Please reproduce all of the listing below exactly and drop its images.

§ **Material provided**
Start of Block

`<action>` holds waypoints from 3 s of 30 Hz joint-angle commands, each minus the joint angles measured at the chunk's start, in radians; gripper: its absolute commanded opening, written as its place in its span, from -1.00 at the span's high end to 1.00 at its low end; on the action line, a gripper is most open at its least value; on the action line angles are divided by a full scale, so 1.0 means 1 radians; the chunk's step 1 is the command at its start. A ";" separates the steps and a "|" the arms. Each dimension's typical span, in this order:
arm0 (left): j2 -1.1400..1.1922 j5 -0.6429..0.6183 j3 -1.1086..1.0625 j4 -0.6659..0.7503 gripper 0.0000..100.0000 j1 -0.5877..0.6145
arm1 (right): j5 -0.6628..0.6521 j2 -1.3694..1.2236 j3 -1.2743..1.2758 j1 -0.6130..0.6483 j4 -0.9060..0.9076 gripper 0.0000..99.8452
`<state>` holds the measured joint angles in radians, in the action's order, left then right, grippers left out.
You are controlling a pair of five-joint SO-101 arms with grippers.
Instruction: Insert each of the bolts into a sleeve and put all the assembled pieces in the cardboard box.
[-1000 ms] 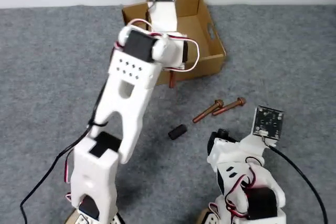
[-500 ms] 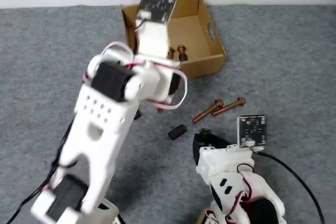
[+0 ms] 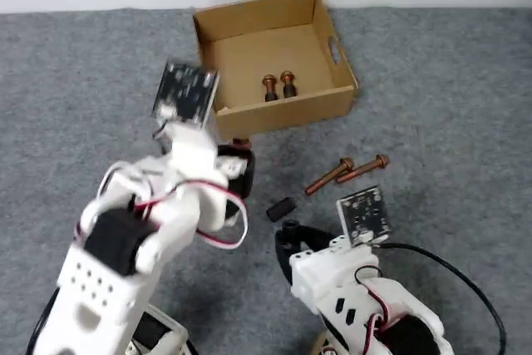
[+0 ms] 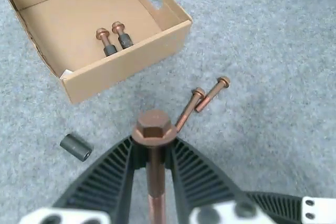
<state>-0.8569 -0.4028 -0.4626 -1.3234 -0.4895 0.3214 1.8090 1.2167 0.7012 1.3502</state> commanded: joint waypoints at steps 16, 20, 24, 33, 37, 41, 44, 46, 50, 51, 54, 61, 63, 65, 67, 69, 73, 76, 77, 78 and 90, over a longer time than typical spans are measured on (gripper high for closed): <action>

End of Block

§ **Solution for this problem**
`<action>` holds waypoints from 3 s of 30 Hz joint-angle commands, each minus the joint angles measured at the chunk's start, in radians; gripper: its absolute commanded opening, written as its place in its span, from -1.00 at the span's high end to 1.00 at its low end; on the action line, a gripper is most open at its least value; on the action line angles are divided by a full scale, so 1.0 means 1 radians; the chunk's step 1 is the command at its start. A ";" separates the steps and a "|" the arms. Each dimension's typical span, in this order:
arm0 (left): j2 -1.1400..1.1922 j5 -0.6429..0.6183 j3 -1.1086..1.0625 j4 -0.6659..0.7503 gripper 0.0000..100.0000 j1 -0.5877..0.6145
arm1 (right): j5 -0.6628..0.6521 j2 -1.3694..1.2236 j3 -1.2743..1.2758 j1 -0.6130..0.6483 j4 -0.9060..0.9076 gripper 0.0000..99.8452
`<state>` holds the measured joint angles in radians, in the action's order, left then right, grippers left out.
You are controlling a pair of five-joint SO-101 arms with grippers.
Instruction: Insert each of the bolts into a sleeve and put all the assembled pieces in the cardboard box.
[-1000 ms] 
[-500 ms] 
[+0 ms] 
[+0 ms] 
<state>-0.8569 -0.4028 -0.4626 -1.3234 -0.4895 0.3214 1.8090 1.2167 0.7012 1.3502</state> commanded: joint waypoints at steps 16, 20, 24, 33, 37, 41, 44, 46, 50, 51, 54, 61, 63, 65, 67, 69, 73, 76, 77, 78 and 90, over a longer time than typical spans are measured on (gripper high for closed): <action>

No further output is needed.